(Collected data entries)

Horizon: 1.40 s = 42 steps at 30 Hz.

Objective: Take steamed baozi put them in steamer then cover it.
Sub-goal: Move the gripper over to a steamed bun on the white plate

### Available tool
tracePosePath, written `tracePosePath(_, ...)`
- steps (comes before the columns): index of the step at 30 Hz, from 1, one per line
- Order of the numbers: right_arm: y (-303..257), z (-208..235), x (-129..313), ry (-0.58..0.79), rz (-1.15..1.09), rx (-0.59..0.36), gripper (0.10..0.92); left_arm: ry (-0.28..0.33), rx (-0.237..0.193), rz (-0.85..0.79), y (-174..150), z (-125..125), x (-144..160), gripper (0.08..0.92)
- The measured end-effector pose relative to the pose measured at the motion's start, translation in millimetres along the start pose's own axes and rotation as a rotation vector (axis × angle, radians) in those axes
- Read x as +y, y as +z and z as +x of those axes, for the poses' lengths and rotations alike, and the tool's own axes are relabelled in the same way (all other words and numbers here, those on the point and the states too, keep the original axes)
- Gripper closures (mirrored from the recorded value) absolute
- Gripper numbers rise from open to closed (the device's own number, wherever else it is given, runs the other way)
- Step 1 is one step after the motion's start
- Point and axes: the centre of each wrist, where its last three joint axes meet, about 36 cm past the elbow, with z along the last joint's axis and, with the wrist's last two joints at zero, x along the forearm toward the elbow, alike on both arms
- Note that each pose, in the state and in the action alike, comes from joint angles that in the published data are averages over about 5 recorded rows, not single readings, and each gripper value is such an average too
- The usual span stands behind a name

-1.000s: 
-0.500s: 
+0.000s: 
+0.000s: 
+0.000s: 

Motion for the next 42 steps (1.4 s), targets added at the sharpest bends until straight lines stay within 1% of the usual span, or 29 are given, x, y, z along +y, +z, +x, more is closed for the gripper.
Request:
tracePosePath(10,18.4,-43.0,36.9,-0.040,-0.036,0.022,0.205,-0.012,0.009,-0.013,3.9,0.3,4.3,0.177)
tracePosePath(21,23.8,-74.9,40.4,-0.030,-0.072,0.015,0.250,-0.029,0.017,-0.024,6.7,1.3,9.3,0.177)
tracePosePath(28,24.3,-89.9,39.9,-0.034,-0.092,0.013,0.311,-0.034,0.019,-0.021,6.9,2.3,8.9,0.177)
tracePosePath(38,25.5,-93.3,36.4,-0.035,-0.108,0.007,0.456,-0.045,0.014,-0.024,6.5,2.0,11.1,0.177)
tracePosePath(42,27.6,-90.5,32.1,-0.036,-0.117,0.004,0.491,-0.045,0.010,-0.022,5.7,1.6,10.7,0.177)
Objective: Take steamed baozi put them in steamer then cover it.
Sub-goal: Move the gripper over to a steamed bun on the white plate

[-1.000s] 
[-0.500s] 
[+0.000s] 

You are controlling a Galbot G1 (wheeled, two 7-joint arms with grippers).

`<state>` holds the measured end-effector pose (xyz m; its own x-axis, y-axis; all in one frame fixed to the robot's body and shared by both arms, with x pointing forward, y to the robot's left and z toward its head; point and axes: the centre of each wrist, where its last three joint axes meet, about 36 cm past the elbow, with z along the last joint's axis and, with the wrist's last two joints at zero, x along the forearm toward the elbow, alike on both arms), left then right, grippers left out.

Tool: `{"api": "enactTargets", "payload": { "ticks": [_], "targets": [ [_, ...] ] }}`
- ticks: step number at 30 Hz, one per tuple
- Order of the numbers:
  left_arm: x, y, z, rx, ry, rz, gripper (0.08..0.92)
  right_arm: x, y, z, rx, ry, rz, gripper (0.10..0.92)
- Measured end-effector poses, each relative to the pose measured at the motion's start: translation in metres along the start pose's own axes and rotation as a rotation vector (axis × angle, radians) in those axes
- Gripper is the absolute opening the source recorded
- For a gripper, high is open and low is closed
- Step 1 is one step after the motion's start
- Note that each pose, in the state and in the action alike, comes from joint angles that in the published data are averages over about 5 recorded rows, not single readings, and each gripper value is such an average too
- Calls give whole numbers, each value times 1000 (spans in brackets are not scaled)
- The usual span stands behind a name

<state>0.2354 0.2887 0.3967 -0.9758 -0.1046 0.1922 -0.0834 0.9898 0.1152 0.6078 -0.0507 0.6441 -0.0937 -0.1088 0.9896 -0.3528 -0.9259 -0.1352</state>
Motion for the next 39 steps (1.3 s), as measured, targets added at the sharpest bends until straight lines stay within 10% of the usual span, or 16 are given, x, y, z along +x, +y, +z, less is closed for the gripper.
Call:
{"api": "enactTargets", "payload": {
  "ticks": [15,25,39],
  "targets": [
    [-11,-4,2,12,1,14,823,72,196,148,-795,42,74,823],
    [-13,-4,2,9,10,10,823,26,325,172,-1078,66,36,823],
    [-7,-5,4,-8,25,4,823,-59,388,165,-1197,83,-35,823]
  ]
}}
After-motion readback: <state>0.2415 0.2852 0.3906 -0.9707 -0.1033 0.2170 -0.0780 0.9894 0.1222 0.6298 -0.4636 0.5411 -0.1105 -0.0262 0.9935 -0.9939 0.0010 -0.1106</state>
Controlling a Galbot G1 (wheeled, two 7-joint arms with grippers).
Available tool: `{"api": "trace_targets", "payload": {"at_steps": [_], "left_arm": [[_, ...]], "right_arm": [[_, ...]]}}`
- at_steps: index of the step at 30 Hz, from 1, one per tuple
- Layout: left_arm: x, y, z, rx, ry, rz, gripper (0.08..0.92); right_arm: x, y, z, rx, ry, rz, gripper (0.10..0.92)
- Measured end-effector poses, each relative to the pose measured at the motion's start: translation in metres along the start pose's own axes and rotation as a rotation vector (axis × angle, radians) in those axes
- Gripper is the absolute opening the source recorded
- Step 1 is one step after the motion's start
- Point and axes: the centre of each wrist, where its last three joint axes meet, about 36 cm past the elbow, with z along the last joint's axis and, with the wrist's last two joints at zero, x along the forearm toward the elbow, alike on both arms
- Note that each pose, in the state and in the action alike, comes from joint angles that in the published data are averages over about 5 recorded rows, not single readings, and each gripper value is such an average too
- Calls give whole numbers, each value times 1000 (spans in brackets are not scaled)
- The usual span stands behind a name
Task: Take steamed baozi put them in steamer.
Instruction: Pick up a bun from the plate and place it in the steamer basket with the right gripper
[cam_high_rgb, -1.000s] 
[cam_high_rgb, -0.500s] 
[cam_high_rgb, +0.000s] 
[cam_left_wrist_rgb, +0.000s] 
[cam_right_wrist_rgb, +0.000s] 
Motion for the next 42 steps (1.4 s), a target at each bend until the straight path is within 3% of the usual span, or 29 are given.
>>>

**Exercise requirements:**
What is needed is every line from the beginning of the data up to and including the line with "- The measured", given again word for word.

**Exercise answer:**
Horizon: 1.40 s = 42 steps at 30 Hz.

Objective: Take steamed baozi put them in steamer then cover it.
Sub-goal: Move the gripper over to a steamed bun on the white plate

### Available tool
tracePosePath, written `tracePosePath(_, ...)`
- steps (comes before the columns): index of the step at 30 Hz, from 1, one per line
- Order of the numbers: right_arm: y (-303..257), z (-208..235), x (-129..313), ry (-0.58..0.79), rz (-1.15..1.09), rx (-0.59..0.36), gripper (0.10..0.92); left_arm: ry (-0.28..0.33), rx (-0.237..0.193), rz (-0.85..0.79), y (-174..150), z (-125..125), x (-144..160), gripper (0.08..0.92)
- The measured end-effector pose relative to the pose measured at the motion's start, translation in millimetres along the start pose's own axes and rotation as a rotation vector (axis × angle, radians) in those axes

That concludes the response.